Проблемы со здоровьем имеет и эпидемиолог Людмила Булка. У женщины тяжелая форма заболевания щитовидной железы – болезнь Хасимото, ее она получила в результате радиоактивного облучения за 17 дней пребывания в зоне ЧАЭС.

«…В июле 1986-го я работала в санэпидстанции. Тогда нас было 15 человек, которых направили в зону ЧАЭС заменить группу коллег из Полтавы, – рассказала Людмила Николаевна. Мы проверяли все на радиацию, чтобы людям в столовых здоровую пищу давали, чтобы вода была чистой, чтобы не приключилось никакой эпидемии — ведь те же самые грызуны и тараканы тоже могли разносить радиацию. Работали и жили в самом Чернобыле. 

Мне тогда 36 лет было.
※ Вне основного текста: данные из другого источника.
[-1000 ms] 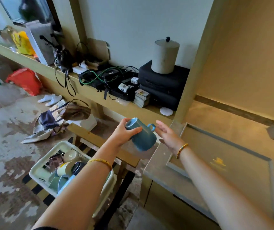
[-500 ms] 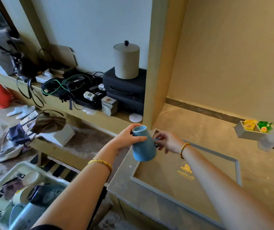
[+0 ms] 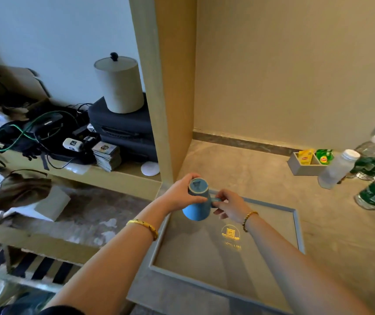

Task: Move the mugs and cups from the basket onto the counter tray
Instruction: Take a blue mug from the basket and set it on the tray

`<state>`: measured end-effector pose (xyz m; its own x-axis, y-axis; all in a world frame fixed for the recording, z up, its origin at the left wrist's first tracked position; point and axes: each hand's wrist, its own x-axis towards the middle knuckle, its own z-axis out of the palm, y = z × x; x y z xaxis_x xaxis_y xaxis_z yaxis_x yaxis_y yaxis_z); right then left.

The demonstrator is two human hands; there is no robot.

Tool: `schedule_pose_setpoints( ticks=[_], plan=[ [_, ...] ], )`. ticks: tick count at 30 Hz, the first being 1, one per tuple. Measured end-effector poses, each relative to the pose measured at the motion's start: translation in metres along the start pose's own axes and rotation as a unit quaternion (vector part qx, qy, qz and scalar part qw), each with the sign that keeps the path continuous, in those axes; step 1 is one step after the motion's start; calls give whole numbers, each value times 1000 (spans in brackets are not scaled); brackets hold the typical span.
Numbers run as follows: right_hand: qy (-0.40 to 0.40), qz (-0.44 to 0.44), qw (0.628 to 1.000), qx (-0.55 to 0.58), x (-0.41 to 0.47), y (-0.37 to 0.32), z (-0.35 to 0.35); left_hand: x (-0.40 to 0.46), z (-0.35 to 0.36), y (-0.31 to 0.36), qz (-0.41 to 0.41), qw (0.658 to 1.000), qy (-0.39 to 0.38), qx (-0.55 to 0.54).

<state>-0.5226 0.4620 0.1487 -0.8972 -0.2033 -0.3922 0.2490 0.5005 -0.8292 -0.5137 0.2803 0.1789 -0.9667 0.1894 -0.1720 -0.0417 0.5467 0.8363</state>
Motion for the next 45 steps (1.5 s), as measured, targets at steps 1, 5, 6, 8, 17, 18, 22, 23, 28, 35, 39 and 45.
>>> schedule_pose_setpoints(
  ticks=[1, 5, 6, 8, 17, 18, 22, 23, 28, 35, 39, 45],
  plan=[
    [2, 5, 1000, -25, 5, 2, 0, 5, 0, -1, 8, 1000, -2, 22],
    [12, 13, 988, -152, 34, 1, 6, 27, -4, -12, 14, 997, -17, 79],
    [16, 13, 983, -182, 42, 0, 9, 33, -5, -16, 13, 995, -21, 92],
    [19, 21, 974, -225, 56, 0, 16, 43, -6, -26, 11, 993, -21, 116],
    [25, 43, 975, -215, 86, 16, 29, 69, -2, -54, -26, 992, -18, 122],
    [25, 42, 976, -212, 87, 17, 28, 70, -1, -56, -26, 992, -18, 125],
    [25, 32, 976, -212, 90, 20, 30, 72, 0, -63, -39, 992, -14, 123],
    [24, 28, 976, -216, 90, 20, 30, 71, -1, -64, -39, 992, -13, 121],
    [19, 18, 971, -239, 87, 22, 33, 66, 2, -68, -54, 990, -5, 134],
    [55, -13, 967, -248, 71, 30, 37, 51, 7, -63, -101, 974, -2, 201],
    [151, -92, 961, -211, 57, 15, 38, 30, 3, -57, -107, 980, 60, 156],
    [230, -283, 904, -221, 34, -32, 68, -15, -23, -53, -108, 966, 198, 131]
  ],
)
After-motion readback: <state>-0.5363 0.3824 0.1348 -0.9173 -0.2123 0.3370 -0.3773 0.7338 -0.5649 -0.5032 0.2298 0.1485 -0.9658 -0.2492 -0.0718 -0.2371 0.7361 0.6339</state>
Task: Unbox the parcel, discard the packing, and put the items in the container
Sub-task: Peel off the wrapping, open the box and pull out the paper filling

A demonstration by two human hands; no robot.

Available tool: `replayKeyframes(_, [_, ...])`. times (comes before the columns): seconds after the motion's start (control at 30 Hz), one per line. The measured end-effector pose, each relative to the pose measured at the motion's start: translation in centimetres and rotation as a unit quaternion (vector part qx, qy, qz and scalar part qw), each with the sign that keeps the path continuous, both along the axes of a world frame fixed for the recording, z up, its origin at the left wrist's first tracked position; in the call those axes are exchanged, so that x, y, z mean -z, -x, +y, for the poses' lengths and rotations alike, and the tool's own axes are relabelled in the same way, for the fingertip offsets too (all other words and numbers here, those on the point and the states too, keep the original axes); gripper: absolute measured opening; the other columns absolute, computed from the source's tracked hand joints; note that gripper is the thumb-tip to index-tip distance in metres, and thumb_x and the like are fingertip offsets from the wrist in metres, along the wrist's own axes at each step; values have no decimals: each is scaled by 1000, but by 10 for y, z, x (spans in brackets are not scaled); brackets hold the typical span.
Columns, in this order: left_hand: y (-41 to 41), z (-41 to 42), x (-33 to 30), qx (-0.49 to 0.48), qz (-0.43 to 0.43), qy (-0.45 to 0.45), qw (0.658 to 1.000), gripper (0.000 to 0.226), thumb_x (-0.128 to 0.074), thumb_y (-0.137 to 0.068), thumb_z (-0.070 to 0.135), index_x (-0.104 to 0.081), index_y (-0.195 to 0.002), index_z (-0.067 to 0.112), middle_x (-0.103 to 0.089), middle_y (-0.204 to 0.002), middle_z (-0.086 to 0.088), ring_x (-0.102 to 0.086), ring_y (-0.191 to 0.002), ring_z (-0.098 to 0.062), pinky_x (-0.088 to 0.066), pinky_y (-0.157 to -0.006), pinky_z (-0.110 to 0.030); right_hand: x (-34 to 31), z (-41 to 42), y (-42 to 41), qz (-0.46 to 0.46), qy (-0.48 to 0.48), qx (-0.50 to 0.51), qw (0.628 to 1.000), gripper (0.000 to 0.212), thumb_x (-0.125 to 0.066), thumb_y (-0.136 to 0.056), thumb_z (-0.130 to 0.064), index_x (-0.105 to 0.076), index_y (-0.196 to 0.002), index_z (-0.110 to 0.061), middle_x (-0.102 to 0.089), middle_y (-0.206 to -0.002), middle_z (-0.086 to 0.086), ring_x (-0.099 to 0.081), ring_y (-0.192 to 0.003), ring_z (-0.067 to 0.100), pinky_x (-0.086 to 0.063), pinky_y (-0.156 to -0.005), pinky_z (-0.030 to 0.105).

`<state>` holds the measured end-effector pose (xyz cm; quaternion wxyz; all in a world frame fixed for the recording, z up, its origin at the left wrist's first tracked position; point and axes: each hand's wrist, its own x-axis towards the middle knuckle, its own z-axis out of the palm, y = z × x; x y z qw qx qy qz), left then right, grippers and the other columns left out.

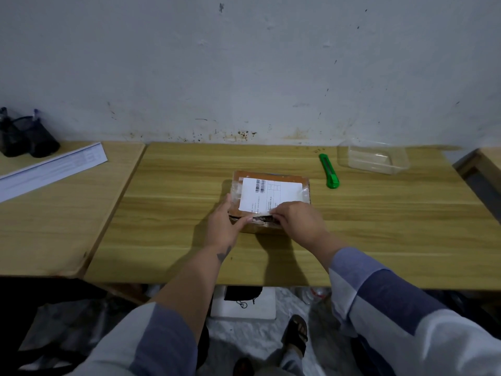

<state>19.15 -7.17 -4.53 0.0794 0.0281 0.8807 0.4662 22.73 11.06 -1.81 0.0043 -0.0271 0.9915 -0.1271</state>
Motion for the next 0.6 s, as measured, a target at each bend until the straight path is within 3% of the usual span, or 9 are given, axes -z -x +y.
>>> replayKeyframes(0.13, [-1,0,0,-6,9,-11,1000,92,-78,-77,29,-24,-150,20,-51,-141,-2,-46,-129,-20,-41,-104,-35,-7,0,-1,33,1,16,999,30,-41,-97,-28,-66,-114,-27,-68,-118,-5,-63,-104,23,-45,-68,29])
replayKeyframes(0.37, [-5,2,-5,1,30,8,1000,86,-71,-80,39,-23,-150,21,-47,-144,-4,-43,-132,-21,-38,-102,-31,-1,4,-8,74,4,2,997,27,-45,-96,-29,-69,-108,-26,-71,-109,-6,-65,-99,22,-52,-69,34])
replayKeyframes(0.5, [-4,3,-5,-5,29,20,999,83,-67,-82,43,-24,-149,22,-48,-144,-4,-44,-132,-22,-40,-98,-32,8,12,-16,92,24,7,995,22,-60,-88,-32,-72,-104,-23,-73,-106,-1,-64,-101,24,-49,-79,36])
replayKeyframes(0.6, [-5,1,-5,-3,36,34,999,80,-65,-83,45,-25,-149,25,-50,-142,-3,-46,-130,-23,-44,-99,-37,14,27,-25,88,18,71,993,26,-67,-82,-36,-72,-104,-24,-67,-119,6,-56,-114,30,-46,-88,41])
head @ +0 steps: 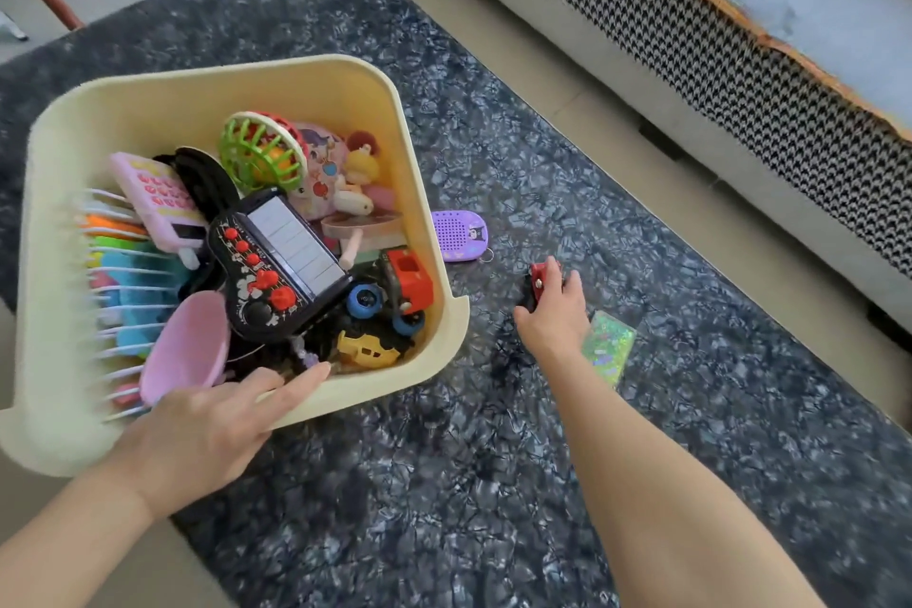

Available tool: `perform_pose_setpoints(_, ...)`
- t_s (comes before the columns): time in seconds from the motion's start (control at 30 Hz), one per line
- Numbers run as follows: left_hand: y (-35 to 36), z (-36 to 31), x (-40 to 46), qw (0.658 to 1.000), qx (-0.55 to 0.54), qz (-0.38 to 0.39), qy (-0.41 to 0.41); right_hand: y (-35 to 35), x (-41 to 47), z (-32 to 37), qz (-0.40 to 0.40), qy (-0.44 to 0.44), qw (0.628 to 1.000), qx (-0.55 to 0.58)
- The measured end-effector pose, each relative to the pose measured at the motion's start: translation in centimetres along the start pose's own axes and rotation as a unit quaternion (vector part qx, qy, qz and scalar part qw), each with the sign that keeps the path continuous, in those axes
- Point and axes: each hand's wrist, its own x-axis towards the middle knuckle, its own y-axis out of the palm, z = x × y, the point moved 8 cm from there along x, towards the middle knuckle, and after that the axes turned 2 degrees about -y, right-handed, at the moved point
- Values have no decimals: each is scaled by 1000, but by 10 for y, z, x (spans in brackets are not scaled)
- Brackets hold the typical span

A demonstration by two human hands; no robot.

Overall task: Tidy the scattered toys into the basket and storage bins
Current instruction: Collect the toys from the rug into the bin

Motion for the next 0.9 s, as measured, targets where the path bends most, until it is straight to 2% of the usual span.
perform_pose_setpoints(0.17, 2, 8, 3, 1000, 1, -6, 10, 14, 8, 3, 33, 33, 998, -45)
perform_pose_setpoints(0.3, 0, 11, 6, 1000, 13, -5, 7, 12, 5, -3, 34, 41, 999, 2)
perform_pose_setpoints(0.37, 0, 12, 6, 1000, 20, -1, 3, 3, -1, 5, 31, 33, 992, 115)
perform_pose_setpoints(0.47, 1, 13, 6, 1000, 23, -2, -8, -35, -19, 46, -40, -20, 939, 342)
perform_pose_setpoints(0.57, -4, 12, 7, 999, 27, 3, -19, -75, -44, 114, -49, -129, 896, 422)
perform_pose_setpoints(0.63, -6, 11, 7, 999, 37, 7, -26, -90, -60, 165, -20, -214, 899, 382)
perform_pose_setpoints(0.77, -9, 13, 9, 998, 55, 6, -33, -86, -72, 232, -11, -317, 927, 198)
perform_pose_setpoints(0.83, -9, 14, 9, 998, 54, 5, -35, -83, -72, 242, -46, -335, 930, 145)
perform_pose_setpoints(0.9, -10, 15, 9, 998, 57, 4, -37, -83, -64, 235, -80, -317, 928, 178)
У меня не было ни одного испорченного зуба, а сейчас я – инвалид второй группы. Лежала и в Киеве в радиологическом институте, и в эндокринологии — меня вылечить невозможно, в результате облучения у меня хроническая болезнь Хасимото.

Помню, как по приезду в Чернобыль, мы выбегали из автобуса ночью, и не видя ничего под ногами, наступали в ручьи и лужи воды, думая, что она дождевая, а на самом деле — образовавшиеся от смыва дезактивирующим раствором зданий и дорог. Кто из нас в ту первую чернобыльскую ночь мог предположить, что это только начало всех проблем со здоровьем — мы шлепали по радиационным лужам и радовались, как дети. 

«Только на утро главврач открыл нам глаза, сказав, что дождя здесь не было и в ближайшее время не будет».

Такие разные судьбы в рамках одной на всех трагедии. Один сюжет, который объединяет тысячи главных героев — только не литературных, а настоящих, из нашей общей реальности.